1. It's horribly inefficient.


The guarantee of a target rate of return creates little incentive for cutting cost or for increasing

profitability through price differentiation. Stakeholders easily become passive towards pricing,

facilitating laziness and an atrophy of profits as the market and customer continues to change.

Just for some perspective, the government uses this strategy of guaranteed profit margins on

costs to make contracts with private businesses “easier.”  The result is an incentive to maximize

costs, which wastes billions of dollars and results in shoddy workmanship.

2. It creates a culture of profit losing isolationism.

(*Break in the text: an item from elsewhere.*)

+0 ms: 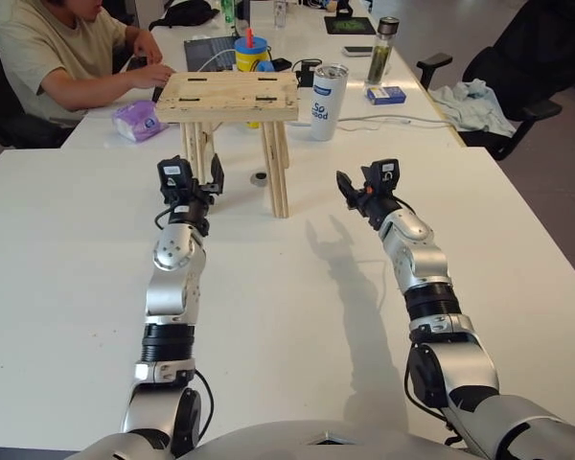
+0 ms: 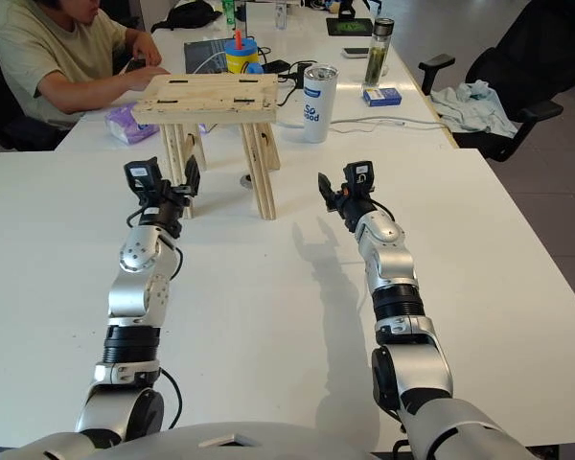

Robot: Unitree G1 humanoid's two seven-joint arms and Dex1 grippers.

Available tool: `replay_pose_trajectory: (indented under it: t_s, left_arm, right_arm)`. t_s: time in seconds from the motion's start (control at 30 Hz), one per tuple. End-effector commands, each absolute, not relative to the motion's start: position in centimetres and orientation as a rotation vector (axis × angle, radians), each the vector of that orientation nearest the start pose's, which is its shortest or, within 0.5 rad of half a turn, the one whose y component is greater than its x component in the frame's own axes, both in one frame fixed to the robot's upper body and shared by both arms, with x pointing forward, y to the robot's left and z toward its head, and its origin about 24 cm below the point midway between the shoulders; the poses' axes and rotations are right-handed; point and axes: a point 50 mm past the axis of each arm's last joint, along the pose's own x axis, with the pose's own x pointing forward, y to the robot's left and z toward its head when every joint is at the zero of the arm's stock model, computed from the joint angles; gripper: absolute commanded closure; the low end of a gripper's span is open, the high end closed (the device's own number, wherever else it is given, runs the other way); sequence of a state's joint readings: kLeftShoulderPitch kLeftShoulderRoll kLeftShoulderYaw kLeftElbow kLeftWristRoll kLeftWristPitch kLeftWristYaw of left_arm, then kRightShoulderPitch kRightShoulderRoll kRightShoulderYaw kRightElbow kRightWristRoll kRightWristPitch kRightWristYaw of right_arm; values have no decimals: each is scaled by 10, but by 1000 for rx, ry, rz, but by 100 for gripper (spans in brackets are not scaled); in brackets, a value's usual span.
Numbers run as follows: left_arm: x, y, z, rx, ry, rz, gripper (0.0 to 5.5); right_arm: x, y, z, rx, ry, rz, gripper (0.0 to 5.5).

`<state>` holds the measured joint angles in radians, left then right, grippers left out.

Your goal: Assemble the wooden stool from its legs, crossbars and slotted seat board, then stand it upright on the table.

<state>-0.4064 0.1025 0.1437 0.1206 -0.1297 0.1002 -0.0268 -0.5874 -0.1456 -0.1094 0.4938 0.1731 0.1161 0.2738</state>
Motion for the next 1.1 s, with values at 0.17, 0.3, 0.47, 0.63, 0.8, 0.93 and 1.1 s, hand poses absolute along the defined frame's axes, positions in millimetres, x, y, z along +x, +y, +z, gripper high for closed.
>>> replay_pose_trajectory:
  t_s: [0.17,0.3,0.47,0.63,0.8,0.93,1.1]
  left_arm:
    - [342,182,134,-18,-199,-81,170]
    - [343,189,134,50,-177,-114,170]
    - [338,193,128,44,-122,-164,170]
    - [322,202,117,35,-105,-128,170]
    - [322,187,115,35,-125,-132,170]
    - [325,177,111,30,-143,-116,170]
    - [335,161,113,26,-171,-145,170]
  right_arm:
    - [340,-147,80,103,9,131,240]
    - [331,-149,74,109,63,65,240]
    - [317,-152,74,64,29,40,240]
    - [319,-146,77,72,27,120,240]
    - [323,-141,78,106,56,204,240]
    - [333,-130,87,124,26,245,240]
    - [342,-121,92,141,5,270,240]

This inward facing approach discourages market research. Although watching competitor

prices isn’t the end all, be all of pricing, it is pretty important. You should be aware of how much

a competing good costs because it can affect your own marketing and pricing strategies. Plus

with no research, you have little to no data on your customer's perceived value of the product

(more in the last point). 

3. It doesn’t take into account consumers.

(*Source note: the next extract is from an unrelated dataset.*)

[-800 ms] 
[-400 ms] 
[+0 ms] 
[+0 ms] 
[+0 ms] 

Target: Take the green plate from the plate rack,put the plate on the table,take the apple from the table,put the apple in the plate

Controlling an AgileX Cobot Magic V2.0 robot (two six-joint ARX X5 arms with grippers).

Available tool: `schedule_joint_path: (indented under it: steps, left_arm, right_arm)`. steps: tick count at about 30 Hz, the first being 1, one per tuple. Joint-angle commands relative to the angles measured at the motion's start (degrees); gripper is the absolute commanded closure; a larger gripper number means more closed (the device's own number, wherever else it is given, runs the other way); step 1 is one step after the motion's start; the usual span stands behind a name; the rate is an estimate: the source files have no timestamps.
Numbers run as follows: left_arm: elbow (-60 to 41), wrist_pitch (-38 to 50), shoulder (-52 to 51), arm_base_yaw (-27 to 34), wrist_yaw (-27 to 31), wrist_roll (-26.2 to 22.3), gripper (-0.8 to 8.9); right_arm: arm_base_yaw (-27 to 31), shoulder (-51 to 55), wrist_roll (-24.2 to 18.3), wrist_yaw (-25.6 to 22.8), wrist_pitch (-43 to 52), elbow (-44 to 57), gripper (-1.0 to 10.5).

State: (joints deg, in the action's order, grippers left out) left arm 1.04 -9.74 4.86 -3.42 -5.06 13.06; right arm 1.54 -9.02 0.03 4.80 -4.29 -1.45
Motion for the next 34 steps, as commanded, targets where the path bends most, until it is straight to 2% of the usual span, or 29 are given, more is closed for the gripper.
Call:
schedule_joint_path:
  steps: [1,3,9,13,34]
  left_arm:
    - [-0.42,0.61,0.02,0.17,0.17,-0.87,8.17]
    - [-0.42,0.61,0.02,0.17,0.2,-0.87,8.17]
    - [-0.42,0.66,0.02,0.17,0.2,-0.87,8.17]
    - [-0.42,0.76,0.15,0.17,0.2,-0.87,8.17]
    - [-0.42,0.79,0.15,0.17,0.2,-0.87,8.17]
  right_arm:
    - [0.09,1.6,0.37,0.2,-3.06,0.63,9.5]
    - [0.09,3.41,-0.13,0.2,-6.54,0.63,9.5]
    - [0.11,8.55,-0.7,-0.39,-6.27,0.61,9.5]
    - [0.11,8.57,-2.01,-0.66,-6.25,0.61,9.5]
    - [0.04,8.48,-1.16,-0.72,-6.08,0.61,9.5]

Perhaps the biggest downfall of cost plus pricing is that it completely disregards the customer’s

willingness to pay. To make money, a customer must be involved. They’re the most important

part of selling anything, so any pricing strategy that doesn’t take customer value into account is

creating a vacuum that’s sucking all of the profit out of the business.

Furthermore, to be blunt, customers don't care about how much something cost you to make.

They understand there are costs associated with doing business, but consumers care more about

how much value you’re providing. For example, making a bottle of Rogaine may cost $3, $10, or

$50, but consumers only weigh price against the value of a husband with hair on his head, which

depending on the customer could be 2x, 10x, or 100x the cost depending on follicle
effectiveness. Simply barreling ahead with a desired rate of return can result in declining demand

that is disregarded until substantial losses occur. Even if consumers are buying your product,

there could still be a better price for revenue optimization and price differentiation.

Summary: Very few companies should use cost plus pricing 


To summarize, cost plus pricing isn’t ideal for most businesses, unless you truly cannot spend

some extra time on the most important aspect of your business, which sometimes happens when

you’re bogged down by fulfilling orders or the sheer number of items you’re offering customers.

Additionally, some businesses have very uniform costs surrounding their offerings that are the

same for all competitors. In this case, margins will probably be uniform, as well, which means

the pricing methodology should be more competitive (tomorrow’s post) or market based

(Thursday’s post). No software or SaaS company should use cost plus pricing, because the value

you’re providing is traditionally much more than your cost of doing business.